當姑娘給墨殤倒上酒後,又給自己倒上了一碗。
接著,姑娘酒端起自己那碗酒對墨殤道:“公子,小女子剛剛錯怪你了,還請諒解。”
說完,姑娘便將自己的碗中的酒一飲而盡。
墨殤點了點頭,端起姑娘給他倒上的那碗酒,大口飲了起來。
可是,酒剛入口,墨殤立即感覺到了一絲絲的差別,這個差別換做一般人絕對嘗不出來,但是墨殤卻可以分辨得出。
而且,他能肯定,這一絲差別就是混在酒裡的毒藥。
墨殤頓時靈光一閃,立即想到了給他倒酒的這個姑娘。
為了不打草驚蛇,墨殤直接將這碗有毒的毒酒一飲而盡。
那姑娘見墨殤將碗裡的酒全部喝下,開心地眯起了雙眸,隨後快速離開這裡,往二樓的雅間走去。
墨殤雖不知這個姑娘為何要對他下毒,但他基本能鎖定,答案就在二樓的一個雅間裡。
為了引出真兇,墨殤只能故意裝做中毒趴在桌子上,因為高階的獵人,往往會以獵物的形式出現。
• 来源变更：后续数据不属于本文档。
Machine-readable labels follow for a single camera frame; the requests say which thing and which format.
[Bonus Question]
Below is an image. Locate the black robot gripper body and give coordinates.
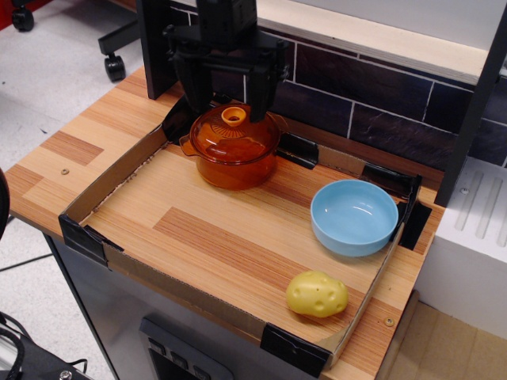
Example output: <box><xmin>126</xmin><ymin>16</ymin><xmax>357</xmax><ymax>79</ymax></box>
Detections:
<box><xmin>163</xmin><ymin>1</ymin><xmax>288</xmax><ymax>82</ymax></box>

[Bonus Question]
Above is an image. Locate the black caster wheel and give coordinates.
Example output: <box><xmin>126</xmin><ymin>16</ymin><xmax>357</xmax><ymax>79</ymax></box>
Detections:
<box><xmin>11</xmin><ymin>0</ymin><xmax>35</xmax><ymax>32</ymax></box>

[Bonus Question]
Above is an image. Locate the orange transparent pot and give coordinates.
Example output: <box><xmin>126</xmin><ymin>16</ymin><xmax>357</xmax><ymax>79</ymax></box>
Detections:
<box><xmin>183</xmin><ymin>112</ymin><xmax>288</xmax><ymax>190</ymax></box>

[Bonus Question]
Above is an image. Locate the cardboard fence with black tape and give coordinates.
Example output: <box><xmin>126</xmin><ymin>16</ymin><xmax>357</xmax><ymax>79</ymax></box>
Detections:
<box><xmin>58</xmin><ymin>109</ymin><xmax>442</xmax><ymax>379</ymax></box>

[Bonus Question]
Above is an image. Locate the orange transparent pot lid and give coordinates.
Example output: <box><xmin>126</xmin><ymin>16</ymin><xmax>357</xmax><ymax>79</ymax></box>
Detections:
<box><xmin>180</xmin><ymin>104</ymin><xmax>280</xmax><ymax>165</ymax></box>

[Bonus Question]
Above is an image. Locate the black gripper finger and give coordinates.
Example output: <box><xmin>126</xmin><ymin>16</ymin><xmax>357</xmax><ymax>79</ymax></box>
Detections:
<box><xmin>246</xmin><ymin>67</ymin><xmax>278</xmax><ymax>123</ymax></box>
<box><xmin>173</xmin><ymin>55</ymin><xmax>213</xmax><ymax>114</ymax></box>

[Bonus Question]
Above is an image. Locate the grey control panel with buttons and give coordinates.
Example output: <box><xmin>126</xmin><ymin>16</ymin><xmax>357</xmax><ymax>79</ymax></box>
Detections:
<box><xmin>139</xmin><ymin>317</ymin><xmax>234</xmax><ymax>380</ymax></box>

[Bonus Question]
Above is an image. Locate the black office chair base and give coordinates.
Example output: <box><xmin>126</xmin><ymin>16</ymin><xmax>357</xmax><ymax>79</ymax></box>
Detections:
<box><xmin>98</xmin><ymin>20</ymin><xmax>140</xmax><ymax>82</ymax></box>

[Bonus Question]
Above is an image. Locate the black left vertical post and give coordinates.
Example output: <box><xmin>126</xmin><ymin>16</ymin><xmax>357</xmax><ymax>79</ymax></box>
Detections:
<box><xmin>136</xmin><ymin>0</ymin><xmax>177</xmax><ymax>100</ymax></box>

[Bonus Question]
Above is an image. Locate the black braided cable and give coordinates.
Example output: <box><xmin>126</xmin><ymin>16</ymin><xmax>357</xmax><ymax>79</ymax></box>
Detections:
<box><xmin>0</xmin><ymin>310</ymin><xmax>88</xmax><ymax>380</ymax></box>

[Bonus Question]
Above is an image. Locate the light blue bowl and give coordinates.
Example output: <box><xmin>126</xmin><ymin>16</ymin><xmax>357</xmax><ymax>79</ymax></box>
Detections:
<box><xmin>311</xmin><ymin>180</ymin><xmax>399</xmax><ymax>257</ymax></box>

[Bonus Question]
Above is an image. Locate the white ribbed drainer block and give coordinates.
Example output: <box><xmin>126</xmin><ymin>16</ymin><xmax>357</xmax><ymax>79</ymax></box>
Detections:
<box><xmin>415</xmin><ymin>158</ymin><xmax>506</xmax><ymax>338</ymax></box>

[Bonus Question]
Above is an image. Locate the yellow toy potato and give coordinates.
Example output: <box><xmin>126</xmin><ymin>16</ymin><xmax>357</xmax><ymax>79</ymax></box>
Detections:
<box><xmin>286</xmin><ymin>271</ymin><xmax>349</xmax><ymax>317</ymax></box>

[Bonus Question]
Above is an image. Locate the dark right vertical post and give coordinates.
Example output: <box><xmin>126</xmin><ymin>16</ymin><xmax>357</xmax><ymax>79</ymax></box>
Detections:
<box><xmin>434</xmin><ymin>8</ymin><xmax>506</xmax><ymax>207</ymax></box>

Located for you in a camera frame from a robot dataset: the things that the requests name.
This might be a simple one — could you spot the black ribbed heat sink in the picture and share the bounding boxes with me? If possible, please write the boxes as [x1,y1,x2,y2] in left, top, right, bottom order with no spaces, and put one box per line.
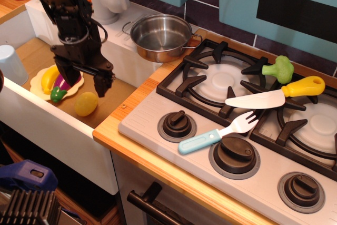
[1,190,62,224]

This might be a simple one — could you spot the light blue plastic cup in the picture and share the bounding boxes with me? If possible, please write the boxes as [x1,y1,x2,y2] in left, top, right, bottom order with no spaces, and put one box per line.
[1,45,28,85]

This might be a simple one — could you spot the teal cabinet with black panel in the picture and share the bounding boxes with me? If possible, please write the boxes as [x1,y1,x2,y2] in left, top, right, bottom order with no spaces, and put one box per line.
[219,0,336,61]

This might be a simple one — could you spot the black oven door handle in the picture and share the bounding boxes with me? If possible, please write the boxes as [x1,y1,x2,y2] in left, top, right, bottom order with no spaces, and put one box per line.
[127,182,182,225]

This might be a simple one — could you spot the green toy broccoli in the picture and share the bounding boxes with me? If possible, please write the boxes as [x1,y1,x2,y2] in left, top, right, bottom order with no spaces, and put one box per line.
[262,55,294,84]

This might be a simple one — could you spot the yellow toy potato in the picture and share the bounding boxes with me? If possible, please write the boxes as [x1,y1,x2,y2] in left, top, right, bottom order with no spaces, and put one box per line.
[74,92,98,116]

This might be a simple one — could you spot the right black stove knob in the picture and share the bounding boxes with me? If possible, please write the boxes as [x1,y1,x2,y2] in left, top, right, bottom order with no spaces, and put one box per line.
[277,172,325,214]

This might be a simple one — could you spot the yellow handled toy knife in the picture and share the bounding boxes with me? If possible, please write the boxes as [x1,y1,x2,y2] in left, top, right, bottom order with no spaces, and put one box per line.
[225,76,325,109]

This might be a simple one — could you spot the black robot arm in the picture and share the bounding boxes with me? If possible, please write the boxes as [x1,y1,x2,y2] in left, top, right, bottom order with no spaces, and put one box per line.
[40,0,115,97]

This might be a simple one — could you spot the blue handled toy fork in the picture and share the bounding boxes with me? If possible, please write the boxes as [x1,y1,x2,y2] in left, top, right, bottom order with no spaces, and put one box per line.
[178,111,259,154]

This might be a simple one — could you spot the blue plastic clamp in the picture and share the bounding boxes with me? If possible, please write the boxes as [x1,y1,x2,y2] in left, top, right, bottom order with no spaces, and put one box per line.
[1,160,58,191]

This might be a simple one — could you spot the left black stove knob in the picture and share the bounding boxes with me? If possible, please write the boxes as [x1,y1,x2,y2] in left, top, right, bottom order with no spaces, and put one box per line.
[157,110,197,143]

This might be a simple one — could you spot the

隨著墨殤倒在桌子上沒多久,耶裡光就從二樓雅間走了下來,並下令將醉仙樓裡所有的客人全都請了出去。
待醉仙樓清場完畢,耶裡光便走到墨殤身旁放聲大笑道:“哈哈哈!小子,縱使你修為再高,也不過是人類之軀,打不過你,難不成還毒不死你?”
這時,剛剛那個給墨殤倒酒的姑娘興奮地走了過來,邀功道:“光少爺,我辦事你放心,我親眼看著他將毒酒喝下去的。”
耶裡光清楚姑娘的另外想表達的意思,便對身旁的手下微微抬了抬頭。
那名手下會意,拿出一個鼓鼓的麻袋扔到了地上:“這是光少爺給你的獎賞,拿去買些喜歡的東西吧。”
姑娘兩眼放光,心中掂量著袋子裡面起碼裝有幾百甚至上千萬的金幣。
她心潮澎湃地解開綁紮在袋子口的繩子,探頭往裡面看了看,一瞬間,她連魂都嚇沒了,一把拋開袋子,驚魂未定地癱坐在地上,臉色更是煞白得緊。
此刻,被拋開的袋子灑落出來的不是金燦燦的金幣,而是一顆血淋淋的人頭。
耶裡光蹲下身子,伸手捏著姑娘的下巴抬了抬,冷聲道:“我耶裡光雖然很喜歡戴各種顏色的帽子,卻唯獨不喜歡戴綠色的。你以為你私下找了男人我不知道麼,我甚至還知道你們每一次交合的時候都用了哪些招式。”
頓了頓,他起身繼續道:“之所以沒揭穿你們兩個,是想著今後有可能還用得上你們的地方。今日,你們已經物盡其用,那就該好好的算算賬了!”
還沒等姑娘開口求饒,耶裡光就掄起一把大錘敲破了姑娘的腦袋。
剎那間,豆腐花狀的腦漿濺了耶裡光一臉。
見姑娘倒地沒了氣息,耶裡光伸出舌頭舔了舔嘴角邊的腦漿,一臉享受道:“這就是愛的滋味~”
行兇的整個過程,耶裡光自始至終都沒眨過一下眼睛,彷彿已經習以為常。